Santa: This, my old, rugged friend, is the spirit of Christmas. Without this, why, there would be no Christmas! My reindeer would no longer be able to push their body beyond the limits of physics, my elves would no longer be able to work twenty-two-hour shifts, and hot damn if I’d find the motivation to get up in the morning to the nonsensical ramblings of two thousand more spoiled kids. Prancer! Move you’re goddamn legs! Tell me, Socrates, would you like a bump?
Socrates: For now, I will pass on your gracious offer. I am looking at this map, however, and I am a bit confused about something.
Santa: Shoot.
Socrates: I presume these little dots represent the homes at which you stop to deliver your presents each Christmas. If my presumption is correct, then you seem to have the areas marked “Europe,” “Australia,” and “North America” pretty well covered. But for big portions of the rest of the map you have listed only a handful of stops. In fact, there is a quite significant portion of land marked “Africa” upon which you have written, in a large, bold ink, “LOL.” Surely there must be children in these great lands who are in desire of presents?
Santa: Look, I’ll let you in a little secret that the rest of the world knows but is too PC to acknowledge. We run a business here. This isn’t charity—how the hell am I supposed to keep this enterprise going on thank you notes and prayers? If you aren’t paying off Santa his fair share of cookies, well, not to sound crude, but you can go fuck yourself.
Socrates: That doesn’t sound very jolly.
Santa: My heavens, you’re right!
Almost like magic, Santa made the white powder in his hand disappear in one spirited snort.
Santa: That’s better. Hits the fucking spot! Ho ho ho!
Socrates: I’m glad you are feeling well, Mr. Clause, and that you possess justification for skipping over most the globe—as you said, you need to generate a revenue in order to keep your enterprise afloat, lest not a single child receive a gift. But surely you cannot keep your kingdom maintained with only treats of the sugary sort?

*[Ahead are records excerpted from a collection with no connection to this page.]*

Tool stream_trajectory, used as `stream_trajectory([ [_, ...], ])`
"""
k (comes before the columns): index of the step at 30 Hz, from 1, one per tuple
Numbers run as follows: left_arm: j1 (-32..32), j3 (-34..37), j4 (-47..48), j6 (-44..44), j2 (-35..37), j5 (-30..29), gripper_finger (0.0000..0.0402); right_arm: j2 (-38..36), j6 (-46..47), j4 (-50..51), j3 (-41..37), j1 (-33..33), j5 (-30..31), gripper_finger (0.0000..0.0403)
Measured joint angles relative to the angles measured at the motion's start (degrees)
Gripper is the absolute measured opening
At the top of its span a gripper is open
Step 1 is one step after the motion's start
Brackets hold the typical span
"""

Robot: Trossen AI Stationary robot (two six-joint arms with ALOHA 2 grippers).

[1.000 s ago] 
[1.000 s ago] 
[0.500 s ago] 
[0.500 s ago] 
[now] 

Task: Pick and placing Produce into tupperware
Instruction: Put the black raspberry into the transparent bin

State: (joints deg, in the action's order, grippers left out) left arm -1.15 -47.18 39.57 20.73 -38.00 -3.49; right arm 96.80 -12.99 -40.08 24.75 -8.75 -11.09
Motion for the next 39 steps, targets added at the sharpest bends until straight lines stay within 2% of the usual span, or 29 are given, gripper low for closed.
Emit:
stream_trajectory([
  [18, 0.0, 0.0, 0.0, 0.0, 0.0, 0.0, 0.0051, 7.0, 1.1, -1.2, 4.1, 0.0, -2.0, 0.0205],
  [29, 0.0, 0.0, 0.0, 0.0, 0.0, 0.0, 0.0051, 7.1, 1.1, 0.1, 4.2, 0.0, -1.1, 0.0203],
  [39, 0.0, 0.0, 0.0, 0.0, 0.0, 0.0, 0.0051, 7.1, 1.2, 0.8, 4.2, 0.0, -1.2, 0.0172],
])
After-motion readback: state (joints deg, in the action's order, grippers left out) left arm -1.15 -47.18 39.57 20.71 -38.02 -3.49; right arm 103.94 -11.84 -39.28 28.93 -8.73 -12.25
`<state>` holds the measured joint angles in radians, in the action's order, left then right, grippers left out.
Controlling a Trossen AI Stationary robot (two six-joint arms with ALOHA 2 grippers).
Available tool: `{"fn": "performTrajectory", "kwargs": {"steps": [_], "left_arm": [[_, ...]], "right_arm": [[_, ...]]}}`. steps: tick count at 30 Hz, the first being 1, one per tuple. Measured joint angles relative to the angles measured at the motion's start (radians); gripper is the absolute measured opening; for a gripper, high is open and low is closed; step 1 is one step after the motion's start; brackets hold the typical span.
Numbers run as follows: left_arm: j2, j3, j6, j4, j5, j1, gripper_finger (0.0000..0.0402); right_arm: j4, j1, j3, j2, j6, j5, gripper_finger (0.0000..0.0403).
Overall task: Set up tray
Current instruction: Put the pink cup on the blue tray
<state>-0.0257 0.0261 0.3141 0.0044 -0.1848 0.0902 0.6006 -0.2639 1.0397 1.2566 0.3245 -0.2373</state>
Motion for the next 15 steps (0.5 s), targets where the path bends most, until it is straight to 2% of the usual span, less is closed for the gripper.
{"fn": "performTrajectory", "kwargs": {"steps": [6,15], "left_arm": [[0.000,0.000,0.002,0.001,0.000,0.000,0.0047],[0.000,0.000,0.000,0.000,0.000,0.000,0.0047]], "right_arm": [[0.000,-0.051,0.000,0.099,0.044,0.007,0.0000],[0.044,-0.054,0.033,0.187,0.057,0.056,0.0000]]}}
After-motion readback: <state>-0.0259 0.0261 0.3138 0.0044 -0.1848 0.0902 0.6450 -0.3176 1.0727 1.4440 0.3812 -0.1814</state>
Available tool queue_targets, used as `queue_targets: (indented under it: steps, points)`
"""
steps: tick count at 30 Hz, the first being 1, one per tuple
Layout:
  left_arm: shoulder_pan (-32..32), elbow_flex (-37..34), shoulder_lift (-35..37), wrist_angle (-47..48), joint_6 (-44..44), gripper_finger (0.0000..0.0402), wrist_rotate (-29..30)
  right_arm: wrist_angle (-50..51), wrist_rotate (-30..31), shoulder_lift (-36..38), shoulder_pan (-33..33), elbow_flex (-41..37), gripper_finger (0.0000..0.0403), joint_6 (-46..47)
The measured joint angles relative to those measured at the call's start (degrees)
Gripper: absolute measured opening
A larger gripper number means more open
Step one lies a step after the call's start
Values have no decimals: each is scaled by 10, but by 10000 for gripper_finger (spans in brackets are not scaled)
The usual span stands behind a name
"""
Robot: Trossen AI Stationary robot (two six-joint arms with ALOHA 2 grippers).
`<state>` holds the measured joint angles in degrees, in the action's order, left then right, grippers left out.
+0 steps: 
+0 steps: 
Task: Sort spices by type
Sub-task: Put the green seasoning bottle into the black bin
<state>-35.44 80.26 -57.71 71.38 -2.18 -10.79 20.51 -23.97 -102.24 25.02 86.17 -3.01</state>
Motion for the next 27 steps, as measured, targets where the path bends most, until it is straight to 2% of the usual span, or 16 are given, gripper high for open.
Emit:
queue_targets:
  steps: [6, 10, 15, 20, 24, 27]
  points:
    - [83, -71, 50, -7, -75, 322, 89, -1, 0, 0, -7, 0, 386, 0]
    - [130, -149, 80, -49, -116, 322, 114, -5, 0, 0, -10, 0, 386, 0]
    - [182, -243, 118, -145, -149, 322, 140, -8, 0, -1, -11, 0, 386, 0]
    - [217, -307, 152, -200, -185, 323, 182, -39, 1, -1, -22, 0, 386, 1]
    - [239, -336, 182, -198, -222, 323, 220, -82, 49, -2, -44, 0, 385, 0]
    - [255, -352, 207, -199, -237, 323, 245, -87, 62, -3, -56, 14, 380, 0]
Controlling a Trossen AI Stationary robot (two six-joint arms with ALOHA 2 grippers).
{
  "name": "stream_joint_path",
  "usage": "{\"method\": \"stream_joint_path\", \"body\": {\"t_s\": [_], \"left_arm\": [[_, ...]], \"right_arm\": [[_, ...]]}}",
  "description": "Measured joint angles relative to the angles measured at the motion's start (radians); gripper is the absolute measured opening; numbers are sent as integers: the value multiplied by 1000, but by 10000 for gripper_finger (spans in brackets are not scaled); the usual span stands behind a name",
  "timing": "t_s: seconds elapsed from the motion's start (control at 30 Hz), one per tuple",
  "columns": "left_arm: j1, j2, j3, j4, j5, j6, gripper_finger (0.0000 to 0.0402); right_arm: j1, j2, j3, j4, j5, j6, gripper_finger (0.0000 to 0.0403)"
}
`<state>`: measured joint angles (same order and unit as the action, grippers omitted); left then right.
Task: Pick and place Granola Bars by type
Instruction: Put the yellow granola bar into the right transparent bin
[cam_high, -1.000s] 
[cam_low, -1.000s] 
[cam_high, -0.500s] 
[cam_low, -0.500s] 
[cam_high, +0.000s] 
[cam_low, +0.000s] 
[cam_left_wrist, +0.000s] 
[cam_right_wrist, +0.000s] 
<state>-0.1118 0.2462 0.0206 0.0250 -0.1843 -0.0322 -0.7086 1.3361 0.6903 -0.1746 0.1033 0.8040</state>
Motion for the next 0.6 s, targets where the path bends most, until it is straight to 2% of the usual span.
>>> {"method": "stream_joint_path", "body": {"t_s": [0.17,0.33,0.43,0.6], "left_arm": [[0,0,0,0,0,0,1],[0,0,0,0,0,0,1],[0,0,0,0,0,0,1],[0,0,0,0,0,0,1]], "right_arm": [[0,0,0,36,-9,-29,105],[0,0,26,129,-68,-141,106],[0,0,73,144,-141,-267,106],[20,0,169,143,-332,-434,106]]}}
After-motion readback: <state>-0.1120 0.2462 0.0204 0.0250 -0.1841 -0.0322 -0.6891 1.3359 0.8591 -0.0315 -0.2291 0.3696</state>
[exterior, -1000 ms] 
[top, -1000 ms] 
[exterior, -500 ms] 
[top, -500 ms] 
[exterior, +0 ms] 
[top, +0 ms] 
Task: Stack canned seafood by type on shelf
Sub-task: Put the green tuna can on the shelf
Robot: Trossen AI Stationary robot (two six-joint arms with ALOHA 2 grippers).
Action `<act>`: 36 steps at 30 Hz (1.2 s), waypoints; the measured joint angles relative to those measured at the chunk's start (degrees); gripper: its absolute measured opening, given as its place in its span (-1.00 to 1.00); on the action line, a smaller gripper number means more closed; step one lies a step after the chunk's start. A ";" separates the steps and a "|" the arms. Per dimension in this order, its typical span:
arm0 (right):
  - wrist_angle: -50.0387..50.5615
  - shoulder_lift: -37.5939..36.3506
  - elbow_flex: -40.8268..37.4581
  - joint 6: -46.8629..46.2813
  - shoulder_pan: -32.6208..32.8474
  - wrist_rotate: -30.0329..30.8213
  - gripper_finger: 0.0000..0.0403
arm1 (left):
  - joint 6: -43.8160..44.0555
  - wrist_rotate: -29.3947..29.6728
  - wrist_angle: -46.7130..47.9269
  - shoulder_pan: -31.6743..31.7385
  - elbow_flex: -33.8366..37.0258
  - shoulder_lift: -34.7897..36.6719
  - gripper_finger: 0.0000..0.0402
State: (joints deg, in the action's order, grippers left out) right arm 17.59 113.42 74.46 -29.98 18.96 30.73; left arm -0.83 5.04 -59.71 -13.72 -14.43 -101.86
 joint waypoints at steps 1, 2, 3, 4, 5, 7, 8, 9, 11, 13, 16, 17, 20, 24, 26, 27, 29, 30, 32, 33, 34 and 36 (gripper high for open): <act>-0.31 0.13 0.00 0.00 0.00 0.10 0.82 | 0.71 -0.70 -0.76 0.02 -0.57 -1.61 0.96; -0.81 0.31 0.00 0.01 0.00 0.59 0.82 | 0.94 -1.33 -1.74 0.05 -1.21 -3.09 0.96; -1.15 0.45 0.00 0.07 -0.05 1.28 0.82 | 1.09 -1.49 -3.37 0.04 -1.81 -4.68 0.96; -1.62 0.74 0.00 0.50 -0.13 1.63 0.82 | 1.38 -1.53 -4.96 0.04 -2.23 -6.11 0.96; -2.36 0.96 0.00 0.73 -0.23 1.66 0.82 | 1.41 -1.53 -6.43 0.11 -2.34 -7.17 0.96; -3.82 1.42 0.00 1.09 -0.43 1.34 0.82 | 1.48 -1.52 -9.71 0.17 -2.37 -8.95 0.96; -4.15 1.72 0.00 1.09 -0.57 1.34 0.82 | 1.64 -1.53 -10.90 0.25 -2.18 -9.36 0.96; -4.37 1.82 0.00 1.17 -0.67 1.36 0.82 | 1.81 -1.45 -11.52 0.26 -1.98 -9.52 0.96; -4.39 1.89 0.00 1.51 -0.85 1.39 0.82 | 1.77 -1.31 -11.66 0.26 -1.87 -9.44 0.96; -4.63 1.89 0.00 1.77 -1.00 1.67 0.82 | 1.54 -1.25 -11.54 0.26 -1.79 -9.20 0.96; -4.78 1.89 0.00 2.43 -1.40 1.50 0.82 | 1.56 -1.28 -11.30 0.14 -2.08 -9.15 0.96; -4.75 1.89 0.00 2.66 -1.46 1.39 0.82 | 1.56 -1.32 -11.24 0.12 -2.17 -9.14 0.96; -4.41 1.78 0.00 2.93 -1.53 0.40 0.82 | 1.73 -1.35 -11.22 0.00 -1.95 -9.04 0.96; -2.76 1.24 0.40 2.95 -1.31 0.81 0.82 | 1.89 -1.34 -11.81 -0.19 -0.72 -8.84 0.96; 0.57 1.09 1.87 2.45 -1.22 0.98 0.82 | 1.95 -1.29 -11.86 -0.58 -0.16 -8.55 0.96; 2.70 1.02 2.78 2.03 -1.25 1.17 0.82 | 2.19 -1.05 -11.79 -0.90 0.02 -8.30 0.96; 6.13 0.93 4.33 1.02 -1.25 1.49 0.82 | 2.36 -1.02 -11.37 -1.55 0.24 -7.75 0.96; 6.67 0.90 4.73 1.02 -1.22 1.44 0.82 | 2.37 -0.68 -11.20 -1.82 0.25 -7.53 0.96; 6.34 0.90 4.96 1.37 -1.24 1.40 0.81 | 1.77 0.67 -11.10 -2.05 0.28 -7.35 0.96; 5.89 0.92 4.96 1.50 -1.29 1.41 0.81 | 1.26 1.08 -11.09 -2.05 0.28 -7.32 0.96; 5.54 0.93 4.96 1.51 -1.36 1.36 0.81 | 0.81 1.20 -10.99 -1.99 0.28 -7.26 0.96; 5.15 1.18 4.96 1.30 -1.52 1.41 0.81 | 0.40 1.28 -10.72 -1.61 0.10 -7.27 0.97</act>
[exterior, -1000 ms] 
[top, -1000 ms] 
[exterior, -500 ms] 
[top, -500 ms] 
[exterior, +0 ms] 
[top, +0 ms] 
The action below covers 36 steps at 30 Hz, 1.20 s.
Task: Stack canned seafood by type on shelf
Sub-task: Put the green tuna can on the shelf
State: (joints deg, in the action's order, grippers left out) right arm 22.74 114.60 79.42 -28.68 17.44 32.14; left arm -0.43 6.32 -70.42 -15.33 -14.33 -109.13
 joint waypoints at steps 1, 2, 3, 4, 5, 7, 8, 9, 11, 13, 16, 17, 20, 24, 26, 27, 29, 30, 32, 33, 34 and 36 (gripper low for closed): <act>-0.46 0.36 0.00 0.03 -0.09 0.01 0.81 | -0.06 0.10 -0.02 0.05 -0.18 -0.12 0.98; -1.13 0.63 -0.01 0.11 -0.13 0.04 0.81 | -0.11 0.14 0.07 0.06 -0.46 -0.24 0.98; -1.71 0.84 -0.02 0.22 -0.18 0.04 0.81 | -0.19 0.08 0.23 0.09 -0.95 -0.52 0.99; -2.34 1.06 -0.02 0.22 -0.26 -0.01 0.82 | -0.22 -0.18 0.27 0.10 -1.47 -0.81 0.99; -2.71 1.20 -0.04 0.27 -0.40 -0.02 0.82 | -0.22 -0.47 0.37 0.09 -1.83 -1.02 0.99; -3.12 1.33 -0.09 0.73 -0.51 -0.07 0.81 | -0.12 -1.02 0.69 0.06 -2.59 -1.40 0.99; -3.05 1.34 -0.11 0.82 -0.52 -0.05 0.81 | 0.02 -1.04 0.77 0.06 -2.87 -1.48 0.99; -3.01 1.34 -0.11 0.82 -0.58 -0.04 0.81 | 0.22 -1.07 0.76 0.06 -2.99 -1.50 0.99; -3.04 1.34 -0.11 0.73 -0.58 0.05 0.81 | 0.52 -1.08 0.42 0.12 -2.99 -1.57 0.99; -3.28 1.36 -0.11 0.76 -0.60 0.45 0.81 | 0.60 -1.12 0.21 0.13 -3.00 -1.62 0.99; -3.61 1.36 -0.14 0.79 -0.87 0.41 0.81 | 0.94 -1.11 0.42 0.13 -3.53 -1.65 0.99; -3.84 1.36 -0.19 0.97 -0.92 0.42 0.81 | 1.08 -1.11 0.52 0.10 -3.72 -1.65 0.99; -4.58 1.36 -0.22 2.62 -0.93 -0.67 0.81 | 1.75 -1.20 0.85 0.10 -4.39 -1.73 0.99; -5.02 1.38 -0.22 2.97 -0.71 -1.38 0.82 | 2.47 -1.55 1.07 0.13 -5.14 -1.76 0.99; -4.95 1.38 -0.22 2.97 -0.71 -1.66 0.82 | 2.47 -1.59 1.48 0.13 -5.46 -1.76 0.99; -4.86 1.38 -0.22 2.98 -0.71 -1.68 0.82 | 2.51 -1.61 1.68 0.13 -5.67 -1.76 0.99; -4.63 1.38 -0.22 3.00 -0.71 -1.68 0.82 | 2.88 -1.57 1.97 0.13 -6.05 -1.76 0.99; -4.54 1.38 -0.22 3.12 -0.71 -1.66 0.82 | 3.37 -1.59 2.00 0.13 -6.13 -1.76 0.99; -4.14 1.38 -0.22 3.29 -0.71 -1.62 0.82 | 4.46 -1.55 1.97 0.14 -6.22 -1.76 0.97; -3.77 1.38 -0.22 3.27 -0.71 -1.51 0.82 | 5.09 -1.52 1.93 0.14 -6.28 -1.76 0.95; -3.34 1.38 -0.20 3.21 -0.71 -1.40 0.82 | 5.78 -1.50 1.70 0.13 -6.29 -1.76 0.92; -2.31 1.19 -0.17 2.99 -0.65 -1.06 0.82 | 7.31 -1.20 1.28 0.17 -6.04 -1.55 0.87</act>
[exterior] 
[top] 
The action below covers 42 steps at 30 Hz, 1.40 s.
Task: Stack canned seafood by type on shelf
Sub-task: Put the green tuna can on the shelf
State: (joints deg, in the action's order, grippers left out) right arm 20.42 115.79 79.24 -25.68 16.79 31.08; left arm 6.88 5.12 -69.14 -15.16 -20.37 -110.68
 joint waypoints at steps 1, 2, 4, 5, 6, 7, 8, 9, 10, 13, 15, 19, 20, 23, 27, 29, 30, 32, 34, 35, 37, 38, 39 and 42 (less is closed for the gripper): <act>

Santa: Ho! I can’t get anything past you, can I? Well, if your curiosity is oh so nagging that you must know how I maintain my monopoly on the North Pole, I suppose I shall tell you.
Socrates: I assure you, it is.
Santa: Then fret no more! I will tell you, dear Socrates, as I trust you possess the high class not to expose my arrangement—not that anyone would believe you should you decide to rat. As your flash of insight has no doubt made you aware, I maintain a large warehouse here on the North Pole wherein work a thousand devoted elves to manufacture gifts for the developed world in exchange for their fresh, buttery cookies. The Oreos, the Chips Ahoys!, and my own personal favorite, the snickerdoodles—Oh, how I get wet just thinking of all that cinnamon! What your insight in all probability has neglected to inform you is that I also maintain a second warehouse, buried two-hundred levels of ice below the first. Here, Socrates, is where my real enterprise takes place. Does this not intrigue you?
Socrates: I am most splendidly intrigued.
Santa: How jolly! Then I trust you will not give the reaction of some pussy liberal when I tell you that in this warehouse we develop vast quantities of weaponized plutonium-239. Ho ho ho!
Socrates: You mean to tell me here tonight, my portly pal, that you make nuclear arms? For what reason, I must ask, do you need those?
Santa: Have you ever heard of Jonathan Rodger-Arthur Clause, leader of the South Pole?
Socrates: No, dear Mr. Clause, I can not say that I have heard of this man of whom you speak.
Santa: Exactly! Ho ho ho!
Socrates: You bombed the South Pole? I fail to see how this makes the world a better place.
Santa: Chill out, bro. I’m only fucking with you! Truth be told, I develop nuclear arms because it is a necessary evil in order to maintain my enterprise and provide children with unimaginable happiness! Why, on two buyers alone I have generated enough capital to support my business for half a century! Ho ho!
Socrates glanced down at the map, and at this time two red X’s were abundantly clear. One was placed over a city called “Washington” and the other over a city named “Moscow.”
Socrates: You supply the two most powerful nations with cataclysmic weapons? Does that not mean the North Pole is at the center of a great deal of global instability?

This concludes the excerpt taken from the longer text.